Pour justifier ses prévisions, le gouvernement invoquait sans cesse de nouveaux motifs. Ainsi, en séance publique, à l'Assemblée nationale, comme au Sénat, le ministre de l'économie, des finances et de l'industrie, faisait-il référence à une inflation plus faible que prévue, qui aurait pour effet de diminuer les encaissements de TVA. En tout état de cause, la multiplication des arguments techniques montrait bien l'embarras du gouvernement, qui peinait à cacher le bon niveau des rentrées fiscales.

Le " coup de théâtre " du 20 décembre 1999 devant le Sénat

Lors de la discussion le 20 décembre 1999 de l'article d'équilibre du projet de loi de finances rectificative pour 1999, votre rapporteur général avait défendu un amendement tendant à majorer les recettes fiscales de 20 milliards de francs.

A cette occasion le gouvernement a déposé en séance un amendement qui selon les termes mêmes du ministre " tend à corriger l'équilibre de ce collectif budgétaire à trois titres. Premièrement, et c'est l'essentiel, il a pour objet de relever le niveau des recettes de 11,3  milliards de francs, soit 0,7 % des recettes fiscales nettes, ce afin de tenir compte des informations les plus récentes ". Il s'agissait donc concrètement pour le gouvernement de reconnaître l'existence du surplus de recettes fiscales.

Ainsi que le déclarait votre rapporteur général : " La commission ne peut que se réjouir de voir M. le ministre entamer sur ce sujet, j'allais dire son chemin de Damas (M. le ministre sourit) et constater l'évidence : la réévaluation du chiffre des recettes budgétairement prises en compte.

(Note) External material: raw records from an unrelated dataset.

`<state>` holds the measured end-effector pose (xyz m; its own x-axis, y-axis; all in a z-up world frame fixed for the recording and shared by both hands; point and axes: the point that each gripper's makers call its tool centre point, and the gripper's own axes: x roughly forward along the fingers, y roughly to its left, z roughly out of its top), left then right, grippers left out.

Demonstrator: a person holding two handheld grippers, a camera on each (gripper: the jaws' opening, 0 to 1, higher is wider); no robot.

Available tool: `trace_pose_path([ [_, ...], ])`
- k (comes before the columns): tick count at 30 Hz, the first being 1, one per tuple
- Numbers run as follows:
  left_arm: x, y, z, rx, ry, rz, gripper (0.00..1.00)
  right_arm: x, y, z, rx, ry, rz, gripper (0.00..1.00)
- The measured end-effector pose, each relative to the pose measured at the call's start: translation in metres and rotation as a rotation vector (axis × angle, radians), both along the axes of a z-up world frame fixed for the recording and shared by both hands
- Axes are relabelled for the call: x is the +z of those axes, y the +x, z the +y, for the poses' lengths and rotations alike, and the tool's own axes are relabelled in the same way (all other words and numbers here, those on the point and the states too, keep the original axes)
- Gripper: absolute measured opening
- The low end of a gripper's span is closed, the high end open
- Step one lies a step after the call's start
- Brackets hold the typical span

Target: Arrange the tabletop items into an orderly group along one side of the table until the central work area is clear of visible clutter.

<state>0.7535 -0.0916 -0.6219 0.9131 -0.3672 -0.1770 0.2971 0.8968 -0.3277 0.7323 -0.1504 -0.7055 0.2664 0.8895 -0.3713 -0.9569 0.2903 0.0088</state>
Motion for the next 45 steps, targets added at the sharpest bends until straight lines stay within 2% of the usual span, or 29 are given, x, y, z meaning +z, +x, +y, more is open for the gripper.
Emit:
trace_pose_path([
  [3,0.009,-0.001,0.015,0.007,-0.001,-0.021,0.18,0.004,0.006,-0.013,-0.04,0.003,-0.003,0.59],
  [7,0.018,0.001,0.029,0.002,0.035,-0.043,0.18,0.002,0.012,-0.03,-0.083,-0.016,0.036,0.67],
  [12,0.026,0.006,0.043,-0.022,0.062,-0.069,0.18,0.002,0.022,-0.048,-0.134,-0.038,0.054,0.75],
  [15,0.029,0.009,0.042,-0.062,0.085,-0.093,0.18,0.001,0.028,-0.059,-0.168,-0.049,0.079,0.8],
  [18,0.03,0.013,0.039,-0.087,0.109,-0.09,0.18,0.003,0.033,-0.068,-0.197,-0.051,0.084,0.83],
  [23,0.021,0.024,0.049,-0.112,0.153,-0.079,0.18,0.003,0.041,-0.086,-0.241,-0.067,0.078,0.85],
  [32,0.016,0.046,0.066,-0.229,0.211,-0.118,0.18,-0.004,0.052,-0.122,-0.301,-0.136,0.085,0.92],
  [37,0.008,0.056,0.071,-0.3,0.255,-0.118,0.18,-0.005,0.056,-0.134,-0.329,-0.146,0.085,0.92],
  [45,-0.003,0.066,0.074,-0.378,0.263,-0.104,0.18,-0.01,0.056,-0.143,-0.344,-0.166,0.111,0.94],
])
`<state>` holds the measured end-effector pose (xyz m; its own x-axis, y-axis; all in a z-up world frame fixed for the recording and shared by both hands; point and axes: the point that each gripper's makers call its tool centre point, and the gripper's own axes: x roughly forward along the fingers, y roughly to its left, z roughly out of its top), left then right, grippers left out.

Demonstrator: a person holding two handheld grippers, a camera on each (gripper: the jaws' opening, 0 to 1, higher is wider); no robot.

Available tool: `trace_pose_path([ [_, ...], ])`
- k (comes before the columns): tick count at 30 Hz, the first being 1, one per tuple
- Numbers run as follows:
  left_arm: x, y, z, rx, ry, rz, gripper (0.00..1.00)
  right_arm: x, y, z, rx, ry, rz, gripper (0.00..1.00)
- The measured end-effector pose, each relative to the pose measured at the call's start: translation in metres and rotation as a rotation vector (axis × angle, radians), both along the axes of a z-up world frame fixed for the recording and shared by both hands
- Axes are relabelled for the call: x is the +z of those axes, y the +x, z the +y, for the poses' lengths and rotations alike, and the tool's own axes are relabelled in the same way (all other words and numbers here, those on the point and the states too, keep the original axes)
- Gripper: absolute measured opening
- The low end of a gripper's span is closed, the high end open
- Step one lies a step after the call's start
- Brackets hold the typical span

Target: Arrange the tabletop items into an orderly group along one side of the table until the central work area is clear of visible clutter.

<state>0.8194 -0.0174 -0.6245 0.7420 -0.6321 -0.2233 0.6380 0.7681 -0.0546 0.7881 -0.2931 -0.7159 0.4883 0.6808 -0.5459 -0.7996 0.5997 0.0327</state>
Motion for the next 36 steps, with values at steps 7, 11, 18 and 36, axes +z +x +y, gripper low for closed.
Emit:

Je ne voudrais pas profiter de la situation pour ironiser, monsieur le ministre ".

Lors du même débat, le président de la commission des finances avait alors déclaré : " Ce matin, j'ai en effet regretté le déficit démocratique dont souffraient, à mon avis, les relations entre le gouvernement et le Parlement, plus particulièrement entre le gouvernement et le Sénat. Je me réjouis donc qu'un dialogue démocratique " de bonne facture ", pour reprendre votre expression, se renoue enfin sur une question aussi capitale. Je ne sais si vous êtes du côté de la prudence et si M. le rapporteur général est, lui, du côté de la patience, mais je sais que, au point où nous en sommes, nous devons être ensemble du côté de la sincérité des comptes ".

Votre commission avait alors regretté qu'un tel débat démocratique " de bonne facture ", le seul compatible avec le nécessaire respect de la dignité du Parlement ait été si difficile à obtenir, et trop longtemps refusé par le gouvernement.